Personal information
- Nationality: British
- Born: 17 May 2004 (age 22)

Sport
- Sport: Athletics
- Event: Javelin throw
- Club: Windsor, Slough, Eton and Hounslow AC

Achievements and titles
- Personal best(s): Javelin: 78.48 m (Birmingham, 2025)

Medal record
Men's athletics
Representing Great Britain
European U20 Championships
| Bronze medal – third place | 2023 Jerusalem | Javelin |
British Championships
| Gold medal – first place | 2025 Birmingham | Javelin |

= Michael Allison (javelin thrower) =

British athlete (born 2004)

Michael Allison (born 17 May 2004) is a British athlete specialising in the Javelin throw. He won the 2025 UK Athletics Championships and was a European under-20 bronze medalist in 2023.

== Biography ==
Allison studied physics at St Anne's College, Oxford.

He competed as a high jumper and was also a keen rugby union player, but taught himself to throw the javelin during the COVID-19 pandemic, using a 700g javelin and following YouTube tutorials and throwing on his local village football pitch during lockdown. A member of Windsor Slough Eton & Hounslow athletics club, he had a fifth-place finish in the English Schools Championships and later became coached by Tom Dobbing after the pair met in 2021.

He qualified for the final of the javelin throw at the 2022 World Athletics U20 Championships in Cali, Colombia. He threw a four-metre personal best of 76.97m to win the British under-20 championships in June 2023, which placed him fourth on the British under-20 all-time list. He won bronze in the javelin at the 2023 European Athletics U20 Championships in Jerusalem. He was the first British medalist in the javelin at the Championships since Goldie Sayers in 2001.

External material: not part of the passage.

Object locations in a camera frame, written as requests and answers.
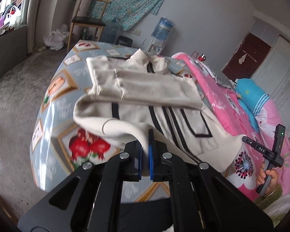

In November 2024, he was named by British Athletics on the Olympic Futures Programme for 2025. He threw a personal best of 78.48 metres to win his first senior British javelin title at the 2025 UK Athletics Championships on 2 August 2025. His throw was the best mark at the UK Championships for 13 years, and also the furthest by any British man since 2022. In October 2025, he was retained on the British Athletics Olympic Futures Programme for 2025/26.

With a throw of 77.63 metres, Allison placed second behind Ben East at the 2026 UK Athletics Championships in Birmingham.